WHAT THIS TASK INVOLVES: Only these lines are needed: the first line of the entries below through the line with "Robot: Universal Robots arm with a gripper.", each returned exactly.

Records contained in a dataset

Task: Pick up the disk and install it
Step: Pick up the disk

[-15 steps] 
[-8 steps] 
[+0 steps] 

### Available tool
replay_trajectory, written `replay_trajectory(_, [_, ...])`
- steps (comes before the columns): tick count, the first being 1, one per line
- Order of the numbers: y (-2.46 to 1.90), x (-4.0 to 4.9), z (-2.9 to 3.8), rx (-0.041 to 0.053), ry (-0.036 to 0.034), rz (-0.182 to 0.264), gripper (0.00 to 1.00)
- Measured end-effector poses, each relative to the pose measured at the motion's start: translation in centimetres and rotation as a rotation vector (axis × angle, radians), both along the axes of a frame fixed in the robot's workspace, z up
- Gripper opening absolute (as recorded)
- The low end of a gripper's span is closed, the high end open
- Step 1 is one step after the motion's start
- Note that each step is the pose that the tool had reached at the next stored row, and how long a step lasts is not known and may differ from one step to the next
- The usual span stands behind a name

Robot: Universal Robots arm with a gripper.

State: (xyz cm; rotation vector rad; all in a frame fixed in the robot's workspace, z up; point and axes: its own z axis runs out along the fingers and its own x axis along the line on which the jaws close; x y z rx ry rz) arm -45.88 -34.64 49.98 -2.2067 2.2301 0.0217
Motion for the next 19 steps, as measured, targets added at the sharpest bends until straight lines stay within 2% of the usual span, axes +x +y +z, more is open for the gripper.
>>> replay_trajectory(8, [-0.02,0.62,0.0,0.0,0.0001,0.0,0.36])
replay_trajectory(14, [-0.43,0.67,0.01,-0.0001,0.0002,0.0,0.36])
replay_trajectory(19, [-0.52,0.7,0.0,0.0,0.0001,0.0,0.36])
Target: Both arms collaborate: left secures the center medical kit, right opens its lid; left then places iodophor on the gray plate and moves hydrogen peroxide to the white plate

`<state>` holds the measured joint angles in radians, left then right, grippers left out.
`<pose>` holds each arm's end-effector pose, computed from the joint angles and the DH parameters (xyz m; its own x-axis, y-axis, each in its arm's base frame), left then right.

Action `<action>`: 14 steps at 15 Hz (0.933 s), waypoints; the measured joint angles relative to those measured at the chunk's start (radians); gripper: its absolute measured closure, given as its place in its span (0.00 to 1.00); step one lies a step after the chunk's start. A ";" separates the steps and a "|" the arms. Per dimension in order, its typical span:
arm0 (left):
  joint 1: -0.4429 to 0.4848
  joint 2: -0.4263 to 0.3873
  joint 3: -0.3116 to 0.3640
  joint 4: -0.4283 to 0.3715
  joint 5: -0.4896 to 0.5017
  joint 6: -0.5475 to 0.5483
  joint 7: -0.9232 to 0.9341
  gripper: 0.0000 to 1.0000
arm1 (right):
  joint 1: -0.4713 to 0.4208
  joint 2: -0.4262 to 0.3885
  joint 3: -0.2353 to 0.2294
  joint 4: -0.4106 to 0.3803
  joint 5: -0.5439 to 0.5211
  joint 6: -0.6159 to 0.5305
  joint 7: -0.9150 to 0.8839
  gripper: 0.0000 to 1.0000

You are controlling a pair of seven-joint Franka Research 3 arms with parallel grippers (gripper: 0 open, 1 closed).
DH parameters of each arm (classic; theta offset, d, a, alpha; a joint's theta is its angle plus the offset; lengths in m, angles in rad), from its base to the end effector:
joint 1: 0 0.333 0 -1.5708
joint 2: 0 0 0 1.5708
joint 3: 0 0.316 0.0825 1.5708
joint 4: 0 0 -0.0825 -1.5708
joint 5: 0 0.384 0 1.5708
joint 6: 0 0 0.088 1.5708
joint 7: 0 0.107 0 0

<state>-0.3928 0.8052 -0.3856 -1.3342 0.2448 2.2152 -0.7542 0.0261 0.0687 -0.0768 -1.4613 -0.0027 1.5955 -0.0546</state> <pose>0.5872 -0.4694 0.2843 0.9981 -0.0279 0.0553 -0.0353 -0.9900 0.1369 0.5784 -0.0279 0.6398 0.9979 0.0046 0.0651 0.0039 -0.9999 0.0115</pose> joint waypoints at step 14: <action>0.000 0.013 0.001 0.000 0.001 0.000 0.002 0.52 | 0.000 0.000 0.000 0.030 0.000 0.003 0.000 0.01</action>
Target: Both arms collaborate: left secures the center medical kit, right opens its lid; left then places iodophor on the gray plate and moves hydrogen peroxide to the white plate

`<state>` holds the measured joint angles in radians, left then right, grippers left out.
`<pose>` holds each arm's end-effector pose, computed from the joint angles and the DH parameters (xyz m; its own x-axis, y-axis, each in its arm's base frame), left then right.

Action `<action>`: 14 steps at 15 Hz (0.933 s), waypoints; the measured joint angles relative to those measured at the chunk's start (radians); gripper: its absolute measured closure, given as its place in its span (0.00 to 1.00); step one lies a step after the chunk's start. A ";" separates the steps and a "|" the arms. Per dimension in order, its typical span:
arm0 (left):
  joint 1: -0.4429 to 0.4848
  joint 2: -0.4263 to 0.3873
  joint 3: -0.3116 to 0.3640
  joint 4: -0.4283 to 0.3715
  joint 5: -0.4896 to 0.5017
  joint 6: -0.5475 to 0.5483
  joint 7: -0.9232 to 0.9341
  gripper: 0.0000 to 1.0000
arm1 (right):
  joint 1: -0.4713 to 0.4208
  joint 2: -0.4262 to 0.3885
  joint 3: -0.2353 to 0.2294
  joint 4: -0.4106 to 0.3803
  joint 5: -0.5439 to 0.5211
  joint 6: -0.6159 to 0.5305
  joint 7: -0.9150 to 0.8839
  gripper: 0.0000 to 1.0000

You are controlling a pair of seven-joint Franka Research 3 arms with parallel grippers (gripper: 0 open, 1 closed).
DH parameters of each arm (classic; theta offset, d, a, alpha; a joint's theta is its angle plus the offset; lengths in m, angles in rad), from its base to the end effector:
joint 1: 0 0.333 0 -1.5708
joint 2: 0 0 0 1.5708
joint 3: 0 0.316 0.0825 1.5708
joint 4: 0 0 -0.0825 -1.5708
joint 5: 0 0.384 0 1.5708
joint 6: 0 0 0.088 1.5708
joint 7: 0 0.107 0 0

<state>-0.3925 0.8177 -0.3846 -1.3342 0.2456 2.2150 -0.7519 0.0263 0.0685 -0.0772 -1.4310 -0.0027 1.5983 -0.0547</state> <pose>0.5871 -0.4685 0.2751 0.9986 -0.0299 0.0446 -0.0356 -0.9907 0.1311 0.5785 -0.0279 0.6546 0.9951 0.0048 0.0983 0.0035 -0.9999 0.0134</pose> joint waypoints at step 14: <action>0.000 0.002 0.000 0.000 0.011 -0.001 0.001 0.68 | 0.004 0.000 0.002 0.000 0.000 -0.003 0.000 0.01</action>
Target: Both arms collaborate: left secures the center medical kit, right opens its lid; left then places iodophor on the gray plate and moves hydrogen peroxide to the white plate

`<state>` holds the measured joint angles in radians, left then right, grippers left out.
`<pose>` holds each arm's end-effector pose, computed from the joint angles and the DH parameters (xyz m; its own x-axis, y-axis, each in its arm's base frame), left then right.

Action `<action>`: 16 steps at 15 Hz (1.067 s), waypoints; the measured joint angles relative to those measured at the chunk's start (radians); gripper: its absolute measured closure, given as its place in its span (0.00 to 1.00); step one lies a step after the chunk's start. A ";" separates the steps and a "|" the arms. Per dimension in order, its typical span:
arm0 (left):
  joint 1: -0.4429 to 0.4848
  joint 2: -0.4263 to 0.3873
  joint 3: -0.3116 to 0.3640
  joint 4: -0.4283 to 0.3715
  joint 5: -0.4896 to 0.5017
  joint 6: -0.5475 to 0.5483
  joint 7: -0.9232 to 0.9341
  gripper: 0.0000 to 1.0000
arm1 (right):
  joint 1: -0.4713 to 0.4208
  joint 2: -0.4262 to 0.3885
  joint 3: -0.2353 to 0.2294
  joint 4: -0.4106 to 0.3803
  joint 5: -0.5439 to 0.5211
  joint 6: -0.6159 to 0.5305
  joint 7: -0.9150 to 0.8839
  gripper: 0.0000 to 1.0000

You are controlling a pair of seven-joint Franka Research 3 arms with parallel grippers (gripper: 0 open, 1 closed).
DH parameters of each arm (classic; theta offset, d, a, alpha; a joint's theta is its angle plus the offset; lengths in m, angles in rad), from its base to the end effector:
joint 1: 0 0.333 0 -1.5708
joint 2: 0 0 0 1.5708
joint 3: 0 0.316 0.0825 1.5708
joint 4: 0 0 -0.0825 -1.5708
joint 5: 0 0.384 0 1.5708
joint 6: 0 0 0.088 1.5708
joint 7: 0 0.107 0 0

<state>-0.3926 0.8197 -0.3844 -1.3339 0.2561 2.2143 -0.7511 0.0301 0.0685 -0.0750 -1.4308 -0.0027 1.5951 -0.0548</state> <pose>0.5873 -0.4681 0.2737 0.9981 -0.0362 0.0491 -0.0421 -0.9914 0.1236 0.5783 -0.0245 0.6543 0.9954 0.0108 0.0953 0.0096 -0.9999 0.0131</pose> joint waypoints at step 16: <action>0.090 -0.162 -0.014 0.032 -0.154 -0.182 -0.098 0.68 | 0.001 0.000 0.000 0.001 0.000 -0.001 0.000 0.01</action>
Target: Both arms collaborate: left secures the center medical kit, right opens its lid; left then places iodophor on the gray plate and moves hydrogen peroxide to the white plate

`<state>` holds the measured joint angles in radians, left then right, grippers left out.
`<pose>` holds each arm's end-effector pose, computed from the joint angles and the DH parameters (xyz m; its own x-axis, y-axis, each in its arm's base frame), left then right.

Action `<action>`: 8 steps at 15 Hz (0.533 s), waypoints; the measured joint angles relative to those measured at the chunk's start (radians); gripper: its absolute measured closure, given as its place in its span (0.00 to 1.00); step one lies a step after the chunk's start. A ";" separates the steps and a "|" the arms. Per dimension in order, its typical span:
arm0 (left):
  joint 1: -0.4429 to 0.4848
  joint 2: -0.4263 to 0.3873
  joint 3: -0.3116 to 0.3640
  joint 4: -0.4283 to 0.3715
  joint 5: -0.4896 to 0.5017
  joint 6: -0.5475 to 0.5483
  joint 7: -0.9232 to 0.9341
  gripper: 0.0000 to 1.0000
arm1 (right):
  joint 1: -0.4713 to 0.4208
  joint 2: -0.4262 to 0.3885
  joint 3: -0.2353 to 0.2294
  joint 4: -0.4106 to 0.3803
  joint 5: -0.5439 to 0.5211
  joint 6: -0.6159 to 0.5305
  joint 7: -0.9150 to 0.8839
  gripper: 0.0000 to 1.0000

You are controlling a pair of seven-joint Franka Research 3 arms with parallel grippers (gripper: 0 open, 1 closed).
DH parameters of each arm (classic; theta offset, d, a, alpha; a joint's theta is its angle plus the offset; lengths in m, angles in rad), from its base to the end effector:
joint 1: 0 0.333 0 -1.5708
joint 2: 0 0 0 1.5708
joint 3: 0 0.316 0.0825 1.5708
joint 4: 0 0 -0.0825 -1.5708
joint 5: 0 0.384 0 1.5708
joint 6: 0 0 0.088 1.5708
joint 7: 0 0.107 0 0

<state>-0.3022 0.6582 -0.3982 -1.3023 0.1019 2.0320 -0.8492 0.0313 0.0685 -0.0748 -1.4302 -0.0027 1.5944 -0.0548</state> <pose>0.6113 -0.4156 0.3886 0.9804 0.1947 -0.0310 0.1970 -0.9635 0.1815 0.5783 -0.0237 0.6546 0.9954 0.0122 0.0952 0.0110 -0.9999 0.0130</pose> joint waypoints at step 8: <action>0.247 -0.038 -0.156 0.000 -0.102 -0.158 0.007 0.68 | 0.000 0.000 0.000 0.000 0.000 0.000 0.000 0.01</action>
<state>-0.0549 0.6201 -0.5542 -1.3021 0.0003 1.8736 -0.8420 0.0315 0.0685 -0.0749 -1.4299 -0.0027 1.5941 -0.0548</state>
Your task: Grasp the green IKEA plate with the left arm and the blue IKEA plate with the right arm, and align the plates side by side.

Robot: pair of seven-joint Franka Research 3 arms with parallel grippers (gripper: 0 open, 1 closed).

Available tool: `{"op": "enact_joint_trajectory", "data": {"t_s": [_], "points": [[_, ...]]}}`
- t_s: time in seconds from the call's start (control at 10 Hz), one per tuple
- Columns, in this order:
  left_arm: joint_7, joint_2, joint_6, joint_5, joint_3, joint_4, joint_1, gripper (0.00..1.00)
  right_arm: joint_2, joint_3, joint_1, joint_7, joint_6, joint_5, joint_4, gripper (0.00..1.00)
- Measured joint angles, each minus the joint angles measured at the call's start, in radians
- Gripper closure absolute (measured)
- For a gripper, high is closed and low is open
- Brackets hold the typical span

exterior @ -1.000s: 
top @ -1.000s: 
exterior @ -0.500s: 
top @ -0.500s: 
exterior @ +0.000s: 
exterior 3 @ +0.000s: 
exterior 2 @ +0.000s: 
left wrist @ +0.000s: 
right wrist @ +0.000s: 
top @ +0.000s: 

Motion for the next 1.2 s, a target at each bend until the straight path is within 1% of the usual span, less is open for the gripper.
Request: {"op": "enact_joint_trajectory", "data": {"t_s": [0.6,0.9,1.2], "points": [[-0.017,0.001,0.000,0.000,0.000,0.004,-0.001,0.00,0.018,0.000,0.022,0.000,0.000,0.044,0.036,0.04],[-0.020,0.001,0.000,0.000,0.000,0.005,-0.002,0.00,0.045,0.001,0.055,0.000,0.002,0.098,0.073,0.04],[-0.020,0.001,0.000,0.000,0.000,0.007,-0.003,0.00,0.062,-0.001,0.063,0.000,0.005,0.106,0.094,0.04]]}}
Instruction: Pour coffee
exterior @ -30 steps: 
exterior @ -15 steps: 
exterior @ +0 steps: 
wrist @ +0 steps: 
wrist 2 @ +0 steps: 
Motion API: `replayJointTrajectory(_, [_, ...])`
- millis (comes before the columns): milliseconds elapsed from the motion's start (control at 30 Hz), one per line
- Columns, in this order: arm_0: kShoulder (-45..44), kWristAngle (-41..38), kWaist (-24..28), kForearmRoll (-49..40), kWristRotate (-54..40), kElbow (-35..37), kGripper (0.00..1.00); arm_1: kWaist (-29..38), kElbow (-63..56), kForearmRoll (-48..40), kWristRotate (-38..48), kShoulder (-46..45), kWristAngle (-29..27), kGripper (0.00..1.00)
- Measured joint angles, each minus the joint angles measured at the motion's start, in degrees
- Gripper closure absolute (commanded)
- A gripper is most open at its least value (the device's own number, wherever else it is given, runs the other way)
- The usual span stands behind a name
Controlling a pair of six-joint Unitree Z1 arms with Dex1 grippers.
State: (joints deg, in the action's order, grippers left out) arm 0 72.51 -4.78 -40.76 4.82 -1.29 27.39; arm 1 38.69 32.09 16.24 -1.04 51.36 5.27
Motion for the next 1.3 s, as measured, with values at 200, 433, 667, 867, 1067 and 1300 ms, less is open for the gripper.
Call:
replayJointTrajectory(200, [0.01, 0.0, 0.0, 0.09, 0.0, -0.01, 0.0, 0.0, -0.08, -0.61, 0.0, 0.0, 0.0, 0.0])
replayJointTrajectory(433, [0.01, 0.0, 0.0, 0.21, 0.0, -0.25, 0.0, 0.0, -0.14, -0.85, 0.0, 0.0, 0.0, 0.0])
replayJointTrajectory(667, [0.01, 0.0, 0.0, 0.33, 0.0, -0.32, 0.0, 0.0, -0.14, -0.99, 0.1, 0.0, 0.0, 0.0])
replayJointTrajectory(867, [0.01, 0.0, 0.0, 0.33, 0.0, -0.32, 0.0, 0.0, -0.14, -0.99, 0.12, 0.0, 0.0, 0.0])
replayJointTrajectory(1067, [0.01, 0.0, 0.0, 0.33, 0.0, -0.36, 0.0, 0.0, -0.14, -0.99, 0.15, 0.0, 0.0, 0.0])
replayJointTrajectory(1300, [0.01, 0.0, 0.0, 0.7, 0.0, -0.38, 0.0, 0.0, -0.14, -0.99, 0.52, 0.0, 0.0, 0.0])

ANSWER TO THIS TASK:
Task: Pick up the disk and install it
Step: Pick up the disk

[-15 steps] 
[-8 steps] 
[+0 steps] 

### Available tool
replay_trajectory, written `replay_trajectory(_, [_, ...])`
- steps (comes before the columns): tick count, the first being 1, one per line
- Order of the numbers: y (-2.46 to 1.90), x (-4.0 to 4.9), z (-2.9 to 3.8), rx (-0.041 to 0.053), ry (-0.036 to 0.034), rz (-0.182 to 0.264), gripper (0.00 to 1.00)
- Measured end-effector poses, each relative to the pose measured at the motion's start: translation in centimetres and rotation as a rotation vector (axis × angle, radians), both along the axes of a frame fixed in the robot's workspace, z up
- Gripper opening absolute (as recorded)
- The low end of a gripper's span is closed, the high end open
- Step 1 is one step after the motion's start
- Note that each step is the pose that the tool had reached at the next stored row, and how long a step lasts is not known and may differ from one step to the next
- The usual span stands behind a name

Robot: Universal Robots arm with a gripper.

What is written here forms the complete answer.